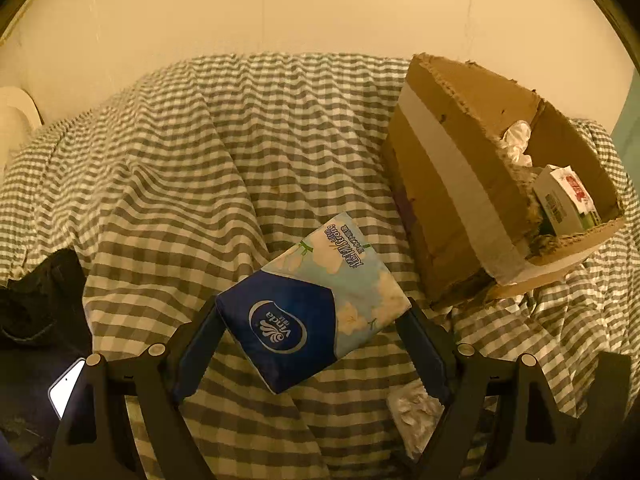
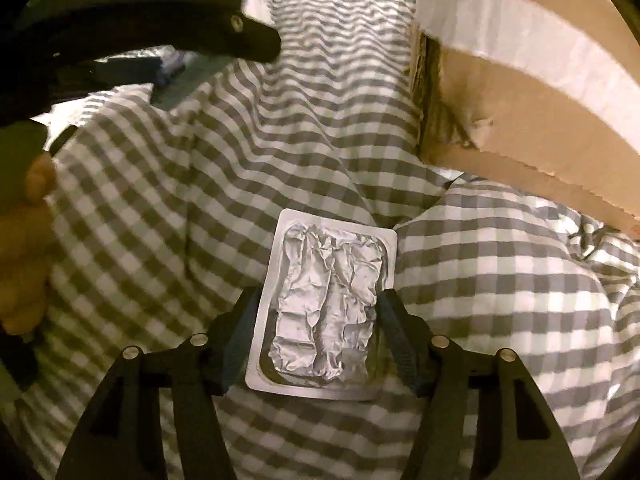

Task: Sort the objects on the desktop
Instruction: 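Grasp the teal blister card with the right gripper while the left holds the tissue packet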

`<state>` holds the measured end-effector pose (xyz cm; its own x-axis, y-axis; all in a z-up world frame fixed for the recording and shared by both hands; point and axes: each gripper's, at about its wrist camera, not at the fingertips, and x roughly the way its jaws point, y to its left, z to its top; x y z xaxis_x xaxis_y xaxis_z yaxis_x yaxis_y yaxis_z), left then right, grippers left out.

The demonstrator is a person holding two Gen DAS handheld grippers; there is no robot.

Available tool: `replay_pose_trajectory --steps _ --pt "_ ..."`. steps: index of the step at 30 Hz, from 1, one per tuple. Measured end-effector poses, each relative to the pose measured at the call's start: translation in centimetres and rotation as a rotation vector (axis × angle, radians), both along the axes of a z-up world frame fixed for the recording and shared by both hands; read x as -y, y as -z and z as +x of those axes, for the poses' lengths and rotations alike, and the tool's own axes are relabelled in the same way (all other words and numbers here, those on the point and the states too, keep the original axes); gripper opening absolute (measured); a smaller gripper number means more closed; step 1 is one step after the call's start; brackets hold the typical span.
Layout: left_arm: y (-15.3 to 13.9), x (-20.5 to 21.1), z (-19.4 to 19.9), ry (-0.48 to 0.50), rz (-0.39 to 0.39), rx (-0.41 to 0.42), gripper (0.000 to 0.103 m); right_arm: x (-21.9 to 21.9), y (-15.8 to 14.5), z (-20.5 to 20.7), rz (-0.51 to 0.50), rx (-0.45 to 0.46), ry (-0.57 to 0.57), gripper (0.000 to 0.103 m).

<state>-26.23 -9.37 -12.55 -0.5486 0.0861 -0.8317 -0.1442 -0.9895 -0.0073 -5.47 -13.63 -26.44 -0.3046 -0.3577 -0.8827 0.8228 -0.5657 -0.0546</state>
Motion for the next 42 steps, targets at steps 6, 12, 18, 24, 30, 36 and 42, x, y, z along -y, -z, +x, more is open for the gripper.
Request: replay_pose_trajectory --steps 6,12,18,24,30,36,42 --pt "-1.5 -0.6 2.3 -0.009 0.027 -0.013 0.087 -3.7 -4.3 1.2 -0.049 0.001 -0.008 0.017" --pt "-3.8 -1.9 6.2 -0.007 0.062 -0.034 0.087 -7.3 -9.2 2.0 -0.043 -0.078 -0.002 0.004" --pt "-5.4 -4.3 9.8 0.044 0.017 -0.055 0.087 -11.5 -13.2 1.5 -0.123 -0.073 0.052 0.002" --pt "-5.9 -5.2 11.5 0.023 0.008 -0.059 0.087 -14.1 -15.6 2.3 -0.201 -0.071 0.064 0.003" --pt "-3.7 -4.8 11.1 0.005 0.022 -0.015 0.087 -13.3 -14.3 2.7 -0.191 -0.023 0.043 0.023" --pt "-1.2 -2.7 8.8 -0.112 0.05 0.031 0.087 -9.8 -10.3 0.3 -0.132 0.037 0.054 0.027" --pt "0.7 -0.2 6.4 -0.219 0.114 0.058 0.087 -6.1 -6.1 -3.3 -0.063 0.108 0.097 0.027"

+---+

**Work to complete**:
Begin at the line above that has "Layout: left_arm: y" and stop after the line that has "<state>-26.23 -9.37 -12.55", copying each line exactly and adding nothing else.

**Answer to the problem**:
Layout: left_arm: y (-15.3 to 13.9), x (-20.5 to 21.1), z (-19.4 to 19.9), ry (-0.48 to 0.50), rz (-0.39 to 0.39), rx (-0.41 to 0.42), gripper (0.000 to 0.103 m); right_arm: x (-21.9 to 21.9), y (-15.8 to 14.5), z (-20.5 to 20.7), rz (-0.51 to 0.50), rx (-0.45 to 0.46), ry (-0.57 to 0.57), gripper (0.000 to 0.103 m).

<state>-26.23 -9.37 -12.55 -0.5486 0.0861 -0.8317 -0.1442 -0.9895 -0.0073 -5.47 -13.63 -26.44 -0.3046 -0.3577 -0.8827 0.8228 -0.5657 -0.0546</state>

This concludes the answer to the exercise.